Die Klinge
eine Weile am See entlang«, sagte Tweed und schaute auf die Uhr. »Bald fahren wir über eine große Straßen- und Eisenbahnbrücke, von der aus Sie in der Ferne den Monte Brè noch einmal sehen können.«
Tweed hatte noch nicht richtig zu Ende gesprochen, als der Zug bereits nach links schwenkte und auf eine lange Brücke fuhr. Paula schaute übers Wasser und sah in der Ferne noch einmal die Lichter von Lugano, die weit hinauf auf den Monte Brè reichten. Es war ein überwältigender Anblick. Bald hatte der Zug die Brücke überquert, und der Ausblick war vorbei.

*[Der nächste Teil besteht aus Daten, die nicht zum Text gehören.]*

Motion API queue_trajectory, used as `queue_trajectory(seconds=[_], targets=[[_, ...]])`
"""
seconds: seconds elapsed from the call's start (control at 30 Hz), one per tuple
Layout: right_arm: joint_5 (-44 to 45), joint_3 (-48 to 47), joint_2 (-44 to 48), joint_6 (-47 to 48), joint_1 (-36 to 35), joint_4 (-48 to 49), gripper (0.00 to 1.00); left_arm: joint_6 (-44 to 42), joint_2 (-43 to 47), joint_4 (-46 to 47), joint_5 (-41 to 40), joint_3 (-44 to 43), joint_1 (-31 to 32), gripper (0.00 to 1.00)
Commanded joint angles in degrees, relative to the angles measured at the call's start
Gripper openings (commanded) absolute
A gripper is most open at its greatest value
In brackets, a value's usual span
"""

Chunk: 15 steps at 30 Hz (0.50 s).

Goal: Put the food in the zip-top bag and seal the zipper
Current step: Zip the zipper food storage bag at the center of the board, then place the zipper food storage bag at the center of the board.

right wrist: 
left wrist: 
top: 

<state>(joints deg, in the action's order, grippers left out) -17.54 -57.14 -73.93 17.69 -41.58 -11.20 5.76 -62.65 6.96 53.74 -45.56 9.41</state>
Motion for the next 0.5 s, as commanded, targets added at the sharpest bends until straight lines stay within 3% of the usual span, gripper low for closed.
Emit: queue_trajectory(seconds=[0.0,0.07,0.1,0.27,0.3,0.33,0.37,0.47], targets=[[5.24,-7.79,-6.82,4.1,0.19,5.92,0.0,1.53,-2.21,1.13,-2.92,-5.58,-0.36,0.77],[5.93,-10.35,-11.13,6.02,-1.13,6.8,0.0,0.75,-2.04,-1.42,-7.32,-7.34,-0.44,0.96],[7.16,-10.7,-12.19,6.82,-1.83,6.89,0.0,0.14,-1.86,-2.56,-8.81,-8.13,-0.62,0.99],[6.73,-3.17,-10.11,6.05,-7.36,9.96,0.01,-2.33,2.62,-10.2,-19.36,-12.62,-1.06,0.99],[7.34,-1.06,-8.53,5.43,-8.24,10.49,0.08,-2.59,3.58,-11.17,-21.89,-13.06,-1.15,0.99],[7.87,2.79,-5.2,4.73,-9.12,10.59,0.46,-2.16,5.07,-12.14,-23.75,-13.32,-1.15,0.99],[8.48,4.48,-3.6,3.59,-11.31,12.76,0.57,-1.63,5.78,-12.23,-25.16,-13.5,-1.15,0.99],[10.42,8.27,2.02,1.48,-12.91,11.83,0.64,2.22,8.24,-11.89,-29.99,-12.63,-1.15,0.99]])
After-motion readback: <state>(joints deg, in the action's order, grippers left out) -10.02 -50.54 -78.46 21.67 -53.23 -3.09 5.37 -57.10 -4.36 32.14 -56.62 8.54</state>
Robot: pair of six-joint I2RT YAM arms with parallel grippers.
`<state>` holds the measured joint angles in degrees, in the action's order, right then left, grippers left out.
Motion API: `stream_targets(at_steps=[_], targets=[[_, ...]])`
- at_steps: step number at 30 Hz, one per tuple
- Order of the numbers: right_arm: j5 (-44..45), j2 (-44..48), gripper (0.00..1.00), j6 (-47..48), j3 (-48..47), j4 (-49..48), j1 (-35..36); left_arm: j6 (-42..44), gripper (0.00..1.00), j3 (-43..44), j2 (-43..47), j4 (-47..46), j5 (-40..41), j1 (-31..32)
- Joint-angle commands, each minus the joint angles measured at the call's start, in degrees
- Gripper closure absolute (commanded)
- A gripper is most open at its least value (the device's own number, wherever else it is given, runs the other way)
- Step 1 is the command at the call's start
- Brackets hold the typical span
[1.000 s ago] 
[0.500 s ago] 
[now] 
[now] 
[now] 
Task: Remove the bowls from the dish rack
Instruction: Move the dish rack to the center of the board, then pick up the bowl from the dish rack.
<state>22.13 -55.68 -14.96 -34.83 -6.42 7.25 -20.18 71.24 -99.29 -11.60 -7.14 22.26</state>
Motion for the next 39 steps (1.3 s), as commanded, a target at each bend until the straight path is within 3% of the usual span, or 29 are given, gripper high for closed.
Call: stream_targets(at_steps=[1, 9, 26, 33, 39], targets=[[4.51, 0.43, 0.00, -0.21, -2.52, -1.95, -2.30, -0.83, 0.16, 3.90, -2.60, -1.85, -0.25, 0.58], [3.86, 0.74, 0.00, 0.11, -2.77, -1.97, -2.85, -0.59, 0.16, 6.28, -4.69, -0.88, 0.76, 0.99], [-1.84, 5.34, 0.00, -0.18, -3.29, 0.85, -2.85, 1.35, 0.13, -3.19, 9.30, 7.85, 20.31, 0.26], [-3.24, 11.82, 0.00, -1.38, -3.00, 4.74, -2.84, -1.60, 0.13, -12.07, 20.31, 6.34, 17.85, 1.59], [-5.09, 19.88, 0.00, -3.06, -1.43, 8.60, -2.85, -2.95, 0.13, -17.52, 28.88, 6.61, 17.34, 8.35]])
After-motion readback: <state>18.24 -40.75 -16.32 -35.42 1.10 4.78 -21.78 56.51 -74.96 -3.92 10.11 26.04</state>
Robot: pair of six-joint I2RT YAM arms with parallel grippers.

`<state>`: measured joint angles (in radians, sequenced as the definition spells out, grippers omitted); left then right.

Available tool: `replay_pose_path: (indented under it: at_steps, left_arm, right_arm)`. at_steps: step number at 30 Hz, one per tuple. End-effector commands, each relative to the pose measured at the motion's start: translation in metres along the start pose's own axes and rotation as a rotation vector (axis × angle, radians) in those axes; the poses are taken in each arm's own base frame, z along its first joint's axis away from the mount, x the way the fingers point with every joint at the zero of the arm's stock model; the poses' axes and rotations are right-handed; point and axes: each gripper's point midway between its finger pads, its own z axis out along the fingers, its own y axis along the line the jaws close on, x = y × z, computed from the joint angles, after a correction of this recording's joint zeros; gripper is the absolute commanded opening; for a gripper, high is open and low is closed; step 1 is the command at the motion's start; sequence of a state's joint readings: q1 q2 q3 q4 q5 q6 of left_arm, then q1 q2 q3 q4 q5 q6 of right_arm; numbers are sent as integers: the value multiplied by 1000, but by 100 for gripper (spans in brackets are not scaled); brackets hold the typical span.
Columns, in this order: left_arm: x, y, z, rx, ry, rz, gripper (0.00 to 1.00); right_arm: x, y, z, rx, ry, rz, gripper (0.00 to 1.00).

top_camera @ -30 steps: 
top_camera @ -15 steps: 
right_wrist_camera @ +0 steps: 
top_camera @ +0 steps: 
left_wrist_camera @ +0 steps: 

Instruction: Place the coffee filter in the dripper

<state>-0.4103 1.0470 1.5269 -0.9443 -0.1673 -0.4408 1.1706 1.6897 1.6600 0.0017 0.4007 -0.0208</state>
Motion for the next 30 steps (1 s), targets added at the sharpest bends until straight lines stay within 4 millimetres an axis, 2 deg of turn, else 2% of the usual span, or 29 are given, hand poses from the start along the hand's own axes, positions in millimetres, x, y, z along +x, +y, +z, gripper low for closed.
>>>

»Von jetzt an ist die Fahrt ziemlich langweilig«, sagte Tweed zu Paula, die in dem gut geheizten Waggon endlich ihren Pelzmantel ausgezogen hatte. »Und erwarten Sie sich bloß nicht zu viel von Chiasso. Es ist nichts weiter als ein großer Eisenbahnknotenpunkt.«
Paula setzte sich wieder hinüber zu Newman, wo sie noch eine Weile einen guten Blick auf den See hatte. Als auch der verschwunden war, verbarg sich der Mond hinter dichten Wolken, als hätte er lediglich den schönsten Teil der Strecke beleuchten wollen. Jetzt kehrte Paula endgültig auf ihren alten Platz zurück.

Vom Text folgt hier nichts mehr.